» **What is being asked**: Using the records below, output the stretch that opens with the line containing "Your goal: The" and closes with the line containing "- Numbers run", exactly and including both lines, with nothing more.

» **Entries provided**:
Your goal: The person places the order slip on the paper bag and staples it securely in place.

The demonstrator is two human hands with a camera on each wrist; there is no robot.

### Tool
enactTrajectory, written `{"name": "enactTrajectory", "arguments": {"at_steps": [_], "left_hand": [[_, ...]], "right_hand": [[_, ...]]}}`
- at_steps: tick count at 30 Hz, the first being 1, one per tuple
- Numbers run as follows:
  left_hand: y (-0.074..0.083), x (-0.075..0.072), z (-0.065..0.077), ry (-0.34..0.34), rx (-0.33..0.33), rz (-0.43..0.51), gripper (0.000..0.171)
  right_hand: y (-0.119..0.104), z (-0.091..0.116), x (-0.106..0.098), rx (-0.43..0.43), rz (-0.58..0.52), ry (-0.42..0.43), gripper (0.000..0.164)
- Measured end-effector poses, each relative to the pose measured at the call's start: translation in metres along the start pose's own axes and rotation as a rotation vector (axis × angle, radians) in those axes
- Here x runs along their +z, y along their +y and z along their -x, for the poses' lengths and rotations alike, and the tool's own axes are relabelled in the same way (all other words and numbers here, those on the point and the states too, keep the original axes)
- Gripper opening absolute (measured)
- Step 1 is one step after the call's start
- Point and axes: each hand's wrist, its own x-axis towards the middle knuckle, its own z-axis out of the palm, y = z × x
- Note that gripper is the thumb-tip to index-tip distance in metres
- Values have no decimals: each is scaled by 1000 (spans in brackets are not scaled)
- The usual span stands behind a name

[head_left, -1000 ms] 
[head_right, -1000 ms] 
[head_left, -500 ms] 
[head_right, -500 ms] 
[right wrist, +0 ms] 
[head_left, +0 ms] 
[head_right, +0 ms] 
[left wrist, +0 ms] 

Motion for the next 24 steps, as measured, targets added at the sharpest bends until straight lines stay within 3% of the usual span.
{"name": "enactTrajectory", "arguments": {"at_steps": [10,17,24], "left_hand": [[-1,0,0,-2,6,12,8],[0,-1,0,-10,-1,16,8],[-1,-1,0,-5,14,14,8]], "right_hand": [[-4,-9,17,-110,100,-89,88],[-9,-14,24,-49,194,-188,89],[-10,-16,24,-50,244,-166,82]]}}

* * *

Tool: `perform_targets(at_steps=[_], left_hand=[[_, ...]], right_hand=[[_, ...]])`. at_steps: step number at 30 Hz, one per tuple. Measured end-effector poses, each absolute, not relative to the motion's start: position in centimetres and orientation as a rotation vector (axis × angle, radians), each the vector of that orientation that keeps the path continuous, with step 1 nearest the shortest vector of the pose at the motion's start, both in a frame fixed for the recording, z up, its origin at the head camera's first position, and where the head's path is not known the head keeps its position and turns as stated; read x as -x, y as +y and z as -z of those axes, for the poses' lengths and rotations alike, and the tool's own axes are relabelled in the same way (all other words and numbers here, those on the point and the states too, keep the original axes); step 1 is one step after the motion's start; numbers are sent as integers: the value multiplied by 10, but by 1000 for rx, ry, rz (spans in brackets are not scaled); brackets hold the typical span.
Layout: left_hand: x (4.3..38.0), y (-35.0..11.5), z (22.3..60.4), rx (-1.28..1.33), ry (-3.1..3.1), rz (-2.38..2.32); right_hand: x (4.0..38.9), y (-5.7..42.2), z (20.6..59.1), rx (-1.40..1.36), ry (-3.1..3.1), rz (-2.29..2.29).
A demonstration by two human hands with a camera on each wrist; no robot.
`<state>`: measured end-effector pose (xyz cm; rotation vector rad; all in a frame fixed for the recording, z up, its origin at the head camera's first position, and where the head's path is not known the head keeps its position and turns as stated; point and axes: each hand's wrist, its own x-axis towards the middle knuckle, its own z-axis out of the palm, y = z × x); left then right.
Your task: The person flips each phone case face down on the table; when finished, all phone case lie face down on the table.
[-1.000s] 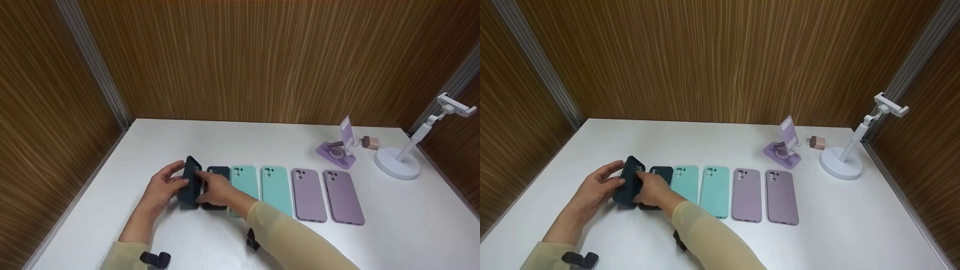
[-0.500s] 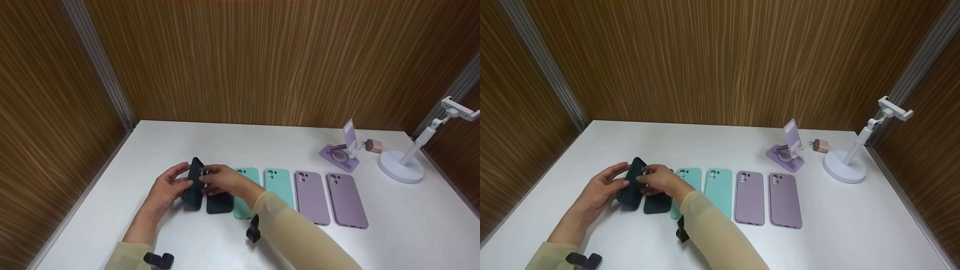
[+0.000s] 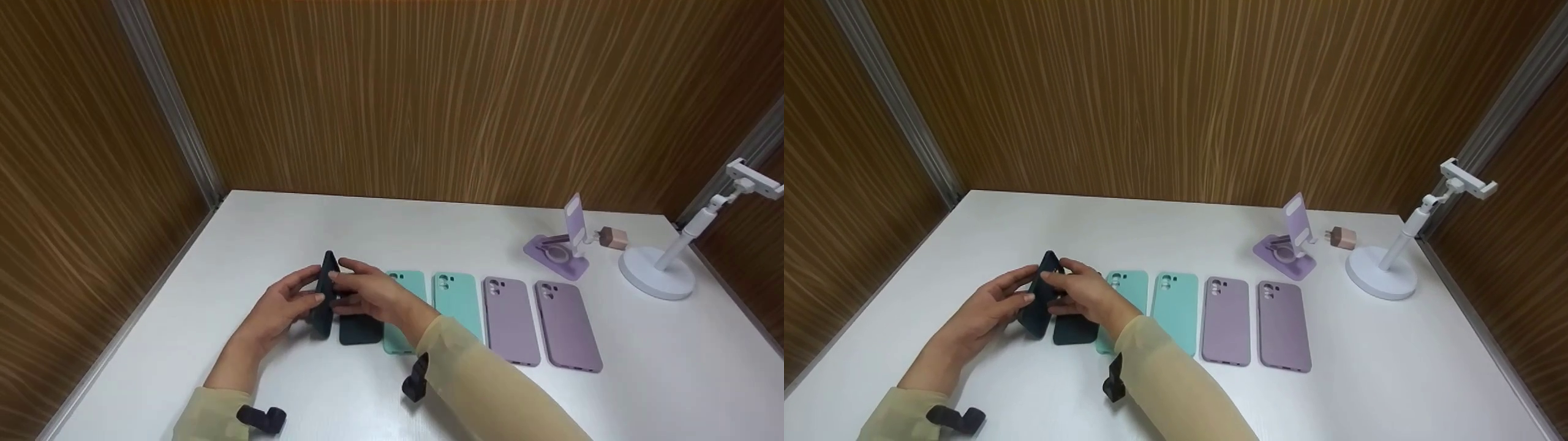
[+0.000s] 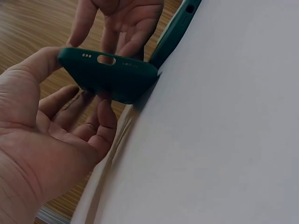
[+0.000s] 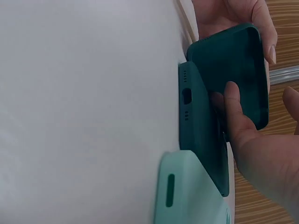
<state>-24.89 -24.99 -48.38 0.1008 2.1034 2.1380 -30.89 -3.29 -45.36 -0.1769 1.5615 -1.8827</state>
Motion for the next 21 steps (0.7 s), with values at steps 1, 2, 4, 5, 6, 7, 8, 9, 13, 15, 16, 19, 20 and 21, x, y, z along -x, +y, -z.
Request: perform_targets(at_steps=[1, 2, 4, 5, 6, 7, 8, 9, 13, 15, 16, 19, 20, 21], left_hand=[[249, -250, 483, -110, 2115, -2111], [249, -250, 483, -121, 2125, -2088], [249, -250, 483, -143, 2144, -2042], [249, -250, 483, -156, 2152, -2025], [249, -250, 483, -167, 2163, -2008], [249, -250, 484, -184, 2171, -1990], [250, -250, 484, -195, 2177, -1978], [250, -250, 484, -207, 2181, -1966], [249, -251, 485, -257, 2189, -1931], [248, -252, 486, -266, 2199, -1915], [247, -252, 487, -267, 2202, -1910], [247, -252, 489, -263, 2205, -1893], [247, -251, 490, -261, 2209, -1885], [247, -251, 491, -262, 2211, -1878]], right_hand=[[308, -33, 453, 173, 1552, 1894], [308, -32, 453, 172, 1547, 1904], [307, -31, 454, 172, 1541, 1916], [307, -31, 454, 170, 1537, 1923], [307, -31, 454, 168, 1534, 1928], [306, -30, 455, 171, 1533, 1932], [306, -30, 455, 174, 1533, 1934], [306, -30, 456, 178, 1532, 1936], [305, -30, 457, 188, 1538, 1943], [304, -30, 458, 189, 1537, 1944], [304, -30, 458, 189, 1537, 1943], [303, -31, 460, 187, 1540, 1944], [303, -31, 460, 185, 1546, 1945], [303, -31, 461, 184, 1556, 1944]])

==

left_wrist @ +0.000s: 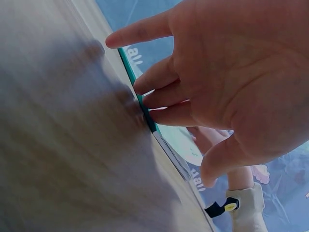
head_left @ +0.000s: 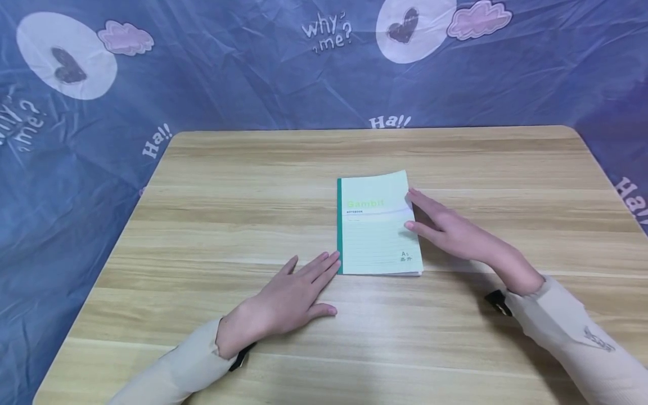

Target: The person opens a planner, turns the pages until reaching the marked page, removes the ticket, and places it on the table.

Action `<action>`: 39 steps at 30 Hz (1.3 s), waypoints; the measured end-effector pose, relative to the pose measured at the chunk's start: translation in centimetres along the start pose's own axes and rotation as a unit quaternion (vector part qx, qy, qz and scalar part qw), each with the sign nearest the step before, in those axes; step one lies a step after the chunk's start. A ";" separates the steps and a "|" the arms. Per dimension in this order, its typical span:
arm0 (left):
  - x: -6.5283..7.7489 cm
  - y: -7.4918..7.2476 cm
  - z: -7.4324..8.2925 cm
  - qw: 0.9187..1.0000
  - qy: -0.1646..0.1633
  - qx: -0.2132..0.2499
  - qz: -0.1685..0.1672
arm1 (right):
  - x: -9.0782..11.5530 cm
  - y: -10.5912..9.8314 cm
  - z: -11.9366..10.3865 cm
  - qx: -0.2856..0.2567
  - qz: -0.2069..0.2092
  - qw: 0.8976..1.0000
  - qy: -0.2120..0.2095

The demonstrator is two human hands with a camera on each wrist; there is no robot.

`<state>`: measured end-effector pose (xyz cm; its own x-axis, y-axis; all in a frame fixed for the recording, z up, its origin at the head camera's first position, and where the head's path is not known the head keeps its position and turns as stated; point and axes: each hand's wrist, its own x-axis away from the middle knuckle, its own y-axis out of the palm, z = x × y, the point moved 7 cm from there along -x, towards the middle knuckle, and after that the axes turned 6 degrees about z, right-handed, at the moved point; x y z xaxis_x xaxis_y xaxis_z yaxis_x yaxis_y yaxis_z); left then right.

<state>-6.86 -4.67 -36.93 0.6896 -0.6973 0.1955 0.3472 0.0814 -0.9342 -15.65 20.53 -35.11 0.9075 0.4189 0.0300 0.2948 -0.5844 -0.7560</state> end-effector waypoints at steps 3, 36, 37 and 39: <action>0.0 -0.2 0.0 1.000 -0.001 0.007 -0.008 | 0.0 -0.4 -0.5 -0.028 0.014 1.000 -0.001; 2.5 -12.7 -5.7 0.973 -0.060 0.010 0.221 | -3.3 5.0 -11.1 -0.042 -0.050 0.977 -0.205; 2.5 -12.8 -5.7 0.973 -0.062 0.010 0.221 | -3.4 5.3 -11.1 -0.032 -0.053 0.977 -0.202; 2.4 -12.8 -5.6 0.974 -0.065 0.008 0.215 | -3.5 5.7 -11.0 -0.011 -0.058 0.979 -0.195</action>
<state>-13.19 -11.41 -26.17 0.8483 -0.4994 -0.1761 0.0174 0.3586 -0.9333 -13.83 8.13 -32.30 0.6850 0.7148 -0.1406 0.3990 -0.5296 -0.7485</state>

» **Solution for this exercise**:
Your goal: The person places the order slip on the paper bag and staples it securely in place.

The demonstrator is two human hands with a camera on each wrist; there is no robot.

### Tool
enactTrajectory, written `{"name": "enactTrajectory", "arguments": {"at_steps": [_], "left_hand": [[_, ...]], "right_hand": [[_, ...]]}}`
- at_steps: tick count at 30 Hz, the first being 1, one per tuple
- Numbers run as follows:

There is nothing further in this answer.